Enjoyment of physical activity has been established as an important determinant of children’s physical activity participation. Despite this correlation, there is a gap in the literature of an acceptable measure for assessing enjoyment within the context of a school play environment. The purpose of this study was to develop and test the acceptability and reliability of the new scale “School Play Area and Children’s Enjoyment Survey (SPACES)”.
SPACES items were categorised employing a Social Ecological Model framework that included intrapersonal, physical environment and social components to identify the broader influences on children’s enjoyment of the school play environment. The SPACES was administered on two occasions, 10 days apart, to a sample of 176 children aged 8-12 years (99 males, 77 females), attending a regional government primary school in Australia. The test-retest reliability of survey items was determined using a weighted kappa.
Test-retest reliability of survey items suggested 35 of 39 SPACES items displayed at least moderate kappa agreement ranging from 0.44-0.78. Although four kappa values were low (range 0.25-0.40), kappa scores for each Social Ecological component averaged at least moderate agreement, ranging from 0.42- 0.75.

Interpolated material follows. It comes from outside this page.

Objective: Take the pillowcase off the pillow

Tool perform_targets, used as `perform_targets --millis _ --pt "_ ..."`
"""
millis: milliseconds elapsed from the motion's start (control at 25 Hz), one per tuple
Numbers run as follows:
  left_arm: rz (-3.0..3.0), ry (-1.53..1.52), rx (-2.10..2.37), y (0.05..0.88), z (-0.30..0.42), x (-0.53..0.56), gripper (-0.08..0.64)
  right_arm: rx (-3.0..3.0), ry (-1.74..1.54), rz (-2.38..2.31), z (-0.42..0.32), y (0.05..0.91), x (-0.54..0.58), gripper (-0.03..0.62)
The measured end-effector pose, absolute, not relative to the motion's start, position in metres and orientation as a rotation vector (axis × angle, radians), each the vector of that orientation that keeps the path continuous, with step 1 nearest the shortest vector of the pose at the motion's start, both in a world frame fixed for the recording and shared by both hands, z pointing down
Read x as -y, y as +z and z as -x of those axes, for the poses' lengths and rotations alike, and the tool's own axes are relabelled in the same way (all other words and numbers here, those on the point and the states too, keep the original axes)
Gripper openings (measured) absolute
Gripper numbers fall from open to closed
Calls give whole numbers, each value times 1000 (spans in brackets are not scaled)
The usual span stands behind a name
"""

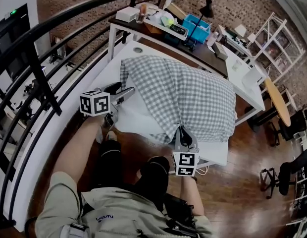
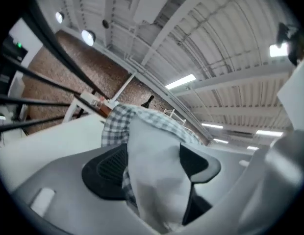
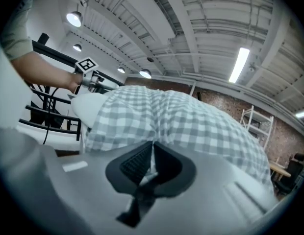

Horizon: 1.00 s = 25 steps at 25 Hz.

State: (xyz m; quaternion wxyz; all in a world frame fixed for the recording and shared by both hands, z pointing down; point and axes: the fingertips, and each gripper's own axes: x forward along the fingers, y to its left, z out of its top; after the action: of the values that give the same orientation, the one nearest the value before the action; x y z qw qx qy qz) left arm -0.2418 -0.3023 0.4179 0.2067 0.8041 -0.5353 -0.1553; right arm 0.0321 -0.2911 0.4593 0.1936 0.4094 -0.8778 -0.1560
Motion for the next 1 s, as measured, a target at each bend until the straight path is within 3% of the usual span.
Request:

Evidence supports the SPACES survey as an acceptable and reliable instrument for assessing children’s enjoyment of school play. Given the need to identify areas of improvement within school play environments to facilitate children’s physical activity and to evaluate future school based physical activity interventions, the development of a reliable instrument to assess children’s enjoyment of school play is imperative.